**Activity:**
Only the lines with "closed" in the entries below belong in the answer; please copy them.

====== Information shown

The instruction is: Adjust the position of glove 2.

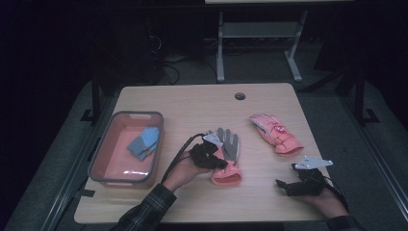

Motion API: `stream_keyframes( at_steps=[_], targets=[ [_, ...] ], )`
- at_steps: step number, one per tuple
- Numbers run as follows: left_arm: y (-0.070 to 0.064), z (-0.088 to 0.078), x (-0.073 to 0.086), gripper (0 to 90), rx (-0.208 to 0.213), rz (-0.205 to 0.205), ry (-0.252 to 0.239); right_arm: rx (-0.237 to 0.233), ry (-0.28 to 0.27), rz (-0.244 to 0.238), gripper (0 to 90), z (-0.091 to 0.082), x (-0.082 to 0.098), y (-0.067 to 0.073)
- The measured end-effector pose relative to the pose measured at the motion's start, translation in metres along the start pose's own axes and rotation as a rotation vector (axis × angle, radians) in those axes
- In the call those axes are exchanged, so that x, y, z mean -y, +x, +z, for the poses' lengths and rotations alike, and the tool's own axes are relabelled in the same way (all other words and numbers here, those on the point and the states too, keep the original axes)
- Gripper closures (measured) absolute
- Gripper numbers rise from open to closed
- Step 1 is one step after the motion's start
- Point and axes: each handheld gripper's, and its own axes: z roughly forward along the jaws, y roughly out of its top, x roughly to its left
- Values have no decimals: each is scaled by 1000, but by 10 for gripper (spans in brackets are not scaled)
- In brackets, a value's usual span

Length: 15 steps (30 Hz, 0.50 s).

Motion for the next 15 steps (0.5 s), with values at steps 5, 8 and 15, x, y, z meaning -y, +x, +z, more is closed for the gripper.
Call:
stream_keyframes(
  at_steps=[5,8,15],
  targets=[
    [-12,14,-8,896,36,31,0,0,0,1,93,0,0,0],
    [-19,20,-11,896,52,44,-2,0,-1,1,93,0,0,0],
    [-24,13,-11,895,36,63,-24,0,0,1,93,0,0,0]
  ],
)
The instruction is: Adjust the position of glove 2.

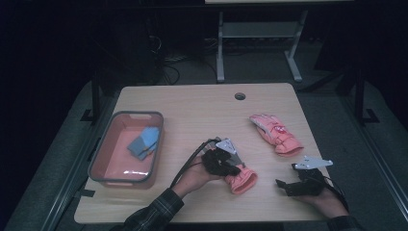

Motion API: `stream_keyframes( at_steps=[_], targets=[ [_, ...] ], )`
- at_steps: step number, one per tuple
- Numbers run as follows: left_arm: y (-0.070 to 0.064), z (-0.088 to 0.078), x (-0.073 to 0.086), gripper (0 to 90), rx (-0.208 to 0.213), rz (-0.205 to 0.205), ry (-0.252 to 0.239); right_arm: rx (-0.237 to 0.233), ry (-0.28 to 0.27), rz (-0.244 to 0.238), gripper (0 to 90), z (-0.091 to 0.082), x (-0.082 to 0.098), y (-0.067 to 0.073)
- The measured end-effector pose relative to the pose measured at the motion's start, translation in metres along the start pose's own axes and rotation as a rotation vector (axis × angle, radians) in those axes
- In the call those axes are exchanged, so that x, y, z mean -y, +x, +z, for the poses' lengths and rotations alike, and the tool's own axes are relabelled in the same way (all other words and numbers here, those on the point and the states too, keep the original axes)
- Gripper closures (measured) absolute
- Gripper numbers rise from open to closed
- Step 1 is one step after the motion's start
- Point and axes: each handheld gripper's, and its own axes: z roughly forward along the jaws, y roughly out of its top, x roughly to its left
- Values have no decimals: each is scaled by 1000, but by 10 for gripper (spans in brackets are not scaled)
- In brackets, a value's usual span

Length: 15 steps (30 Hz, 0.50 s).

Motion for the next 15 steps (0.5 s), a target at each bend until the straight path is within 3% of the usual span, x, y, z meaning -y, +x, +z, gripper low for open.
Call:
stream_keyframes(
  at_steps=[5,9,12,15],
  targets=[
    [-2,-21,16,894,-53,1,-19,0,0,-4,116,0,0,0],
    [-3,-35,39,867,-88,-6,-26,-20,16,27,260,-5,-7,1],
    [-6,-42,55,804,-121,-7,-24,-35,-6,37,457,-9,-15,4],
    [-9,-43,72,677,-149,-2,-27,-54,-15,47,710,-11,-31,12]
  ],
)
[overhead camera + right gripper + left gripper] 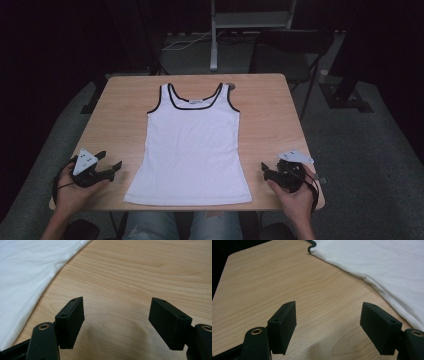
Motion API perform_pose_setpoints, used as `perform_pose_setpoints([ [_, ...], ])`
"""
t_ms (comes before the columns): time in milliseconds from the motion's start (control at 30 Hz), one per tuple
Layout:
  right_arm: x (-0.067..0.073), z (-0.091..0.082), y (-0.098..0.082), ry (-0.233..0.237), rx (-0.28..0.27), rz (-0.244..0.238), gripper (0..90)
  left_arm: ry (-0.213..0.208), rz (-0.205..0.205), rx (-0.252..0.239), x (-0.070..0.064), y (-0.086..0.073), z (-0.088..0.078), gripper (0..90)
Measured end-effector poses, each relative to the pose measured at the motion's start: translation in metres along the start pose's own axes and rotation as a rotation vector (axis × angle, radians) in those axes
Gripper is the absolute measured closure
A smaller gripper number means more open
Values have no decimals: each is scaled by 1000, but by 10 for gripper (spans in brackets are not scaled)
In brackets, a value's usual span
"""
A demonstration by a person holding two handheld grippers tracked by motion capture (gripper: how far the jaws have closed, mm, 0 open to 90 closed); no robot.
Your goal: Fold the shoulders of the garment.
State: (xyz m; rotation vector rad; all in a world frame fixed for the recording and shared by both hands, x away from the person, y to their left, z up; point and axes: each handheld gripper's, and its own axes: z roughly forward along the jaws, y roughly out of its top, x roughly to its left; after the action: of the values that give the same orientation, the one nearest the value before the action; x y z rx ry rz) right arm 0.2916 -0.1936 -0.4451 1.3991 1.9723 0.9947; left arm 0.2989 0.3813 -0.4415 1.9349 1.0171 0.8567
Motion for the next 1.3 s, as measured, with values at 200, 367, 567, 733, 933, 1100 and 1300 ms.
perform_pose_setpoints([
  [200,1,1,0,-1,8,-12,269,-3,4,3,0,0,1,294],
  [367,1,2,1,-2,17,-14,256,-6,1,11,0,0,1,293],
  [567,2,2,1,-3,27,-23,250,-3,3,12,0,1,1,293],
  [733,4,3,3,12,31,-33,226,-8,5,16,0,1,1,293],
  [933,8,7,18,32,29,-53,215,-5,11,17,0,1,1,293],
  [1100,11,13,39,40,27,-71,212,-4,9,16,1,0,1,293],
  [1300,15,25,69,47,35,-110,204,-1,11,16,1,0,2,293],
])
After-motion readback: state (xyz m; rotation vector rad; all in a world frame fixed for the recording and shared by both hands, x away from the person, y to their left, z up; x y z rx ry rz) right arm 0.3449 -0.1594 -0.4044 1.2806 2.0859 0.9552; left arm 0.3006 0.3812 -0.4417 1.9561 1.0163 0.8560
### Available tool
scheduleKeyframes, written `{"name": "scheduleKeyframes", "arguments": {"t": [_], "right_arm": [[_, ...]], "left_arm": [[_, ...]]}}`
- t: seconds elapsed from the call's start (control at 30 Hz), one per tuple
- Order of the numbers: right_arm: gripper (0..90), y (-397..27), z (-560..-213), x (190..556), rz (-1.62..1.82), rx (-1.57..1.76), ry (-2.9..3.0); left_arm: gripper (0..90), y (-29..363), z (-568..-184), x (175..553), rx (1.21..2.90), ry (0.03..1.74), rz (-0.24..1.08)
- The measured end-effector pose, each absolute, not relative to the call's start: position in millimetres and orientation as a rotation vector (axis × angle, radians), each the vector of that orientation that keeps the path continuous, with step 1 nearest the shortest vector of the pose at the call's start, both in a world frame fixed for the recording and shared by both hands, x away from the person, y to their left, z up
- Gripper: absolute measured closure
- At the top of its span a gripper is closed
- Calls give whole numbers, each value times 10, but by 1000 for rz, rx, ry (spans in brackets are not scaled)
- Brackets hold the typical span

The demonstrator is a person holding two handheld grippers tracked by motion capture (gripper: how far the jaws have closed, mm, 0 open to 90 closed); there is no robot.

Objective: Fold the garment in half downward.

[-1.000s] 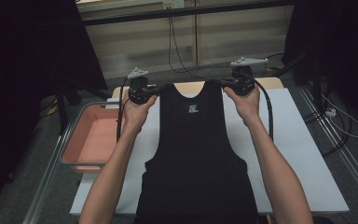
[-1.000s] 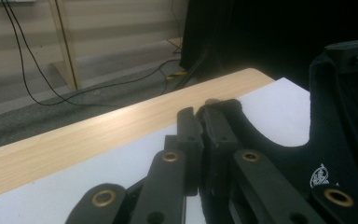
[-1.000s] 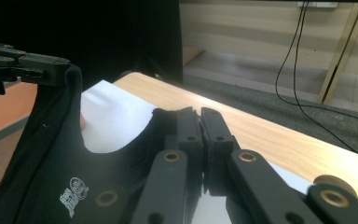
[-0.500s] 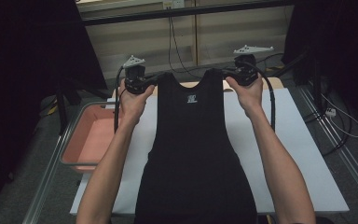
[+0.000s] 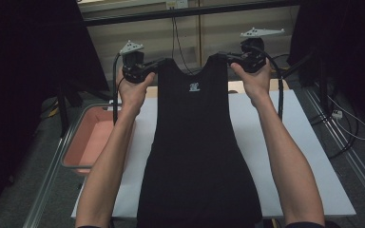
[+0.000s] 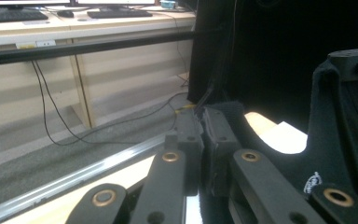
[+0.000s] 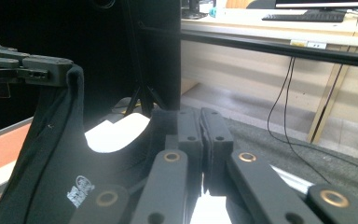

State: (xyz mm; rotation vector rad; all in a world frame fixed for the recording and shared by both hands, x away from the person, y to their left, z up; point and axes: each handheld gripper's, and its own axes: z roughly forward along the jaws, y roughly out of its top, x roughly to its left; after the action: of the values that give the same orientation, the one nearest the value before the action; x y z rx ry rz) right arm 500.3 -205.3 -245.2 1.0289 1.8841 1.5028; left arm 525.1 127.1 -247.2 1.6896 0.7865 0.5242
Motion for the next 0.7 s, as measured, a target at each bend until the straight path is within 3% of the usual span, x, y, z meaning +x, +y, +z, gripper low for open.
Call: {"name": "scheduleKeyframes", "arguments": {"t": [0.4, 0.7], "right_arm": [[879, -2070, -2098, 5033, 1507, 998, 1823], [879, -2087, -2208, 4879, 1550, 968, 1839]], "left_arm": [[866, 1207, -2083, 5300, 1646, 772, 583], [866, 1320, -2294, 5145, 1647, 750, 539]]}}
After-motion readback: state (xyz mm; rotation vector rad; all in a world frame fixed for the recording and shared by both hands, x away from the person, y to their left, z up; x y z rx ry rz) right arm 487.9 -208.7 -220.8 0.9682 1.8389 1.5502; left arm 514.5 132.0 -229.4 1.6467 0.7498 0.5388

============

**Result:**
- Gripper numbers rise from open to closed
Motion for the next 15 steps (0.5 s), with values at steps 5, 8 and 15, x, y, z meaning -y, +x, +z, more is closed for the gripper.
- Gripper numbers rise from open to closed
A demonstration by a person holding two handheld grippers tracked by motion capture (gripper: how far the jaws have closed, mm, 0 open to 90 closed); no robot.
- At the top of its span a gripper is closed
The demonstrator is a person holding two handheld grippers tracked by motion capture (gripper: how far the jaws have closed, mm, 0 open to 90 closed); there is no robot.

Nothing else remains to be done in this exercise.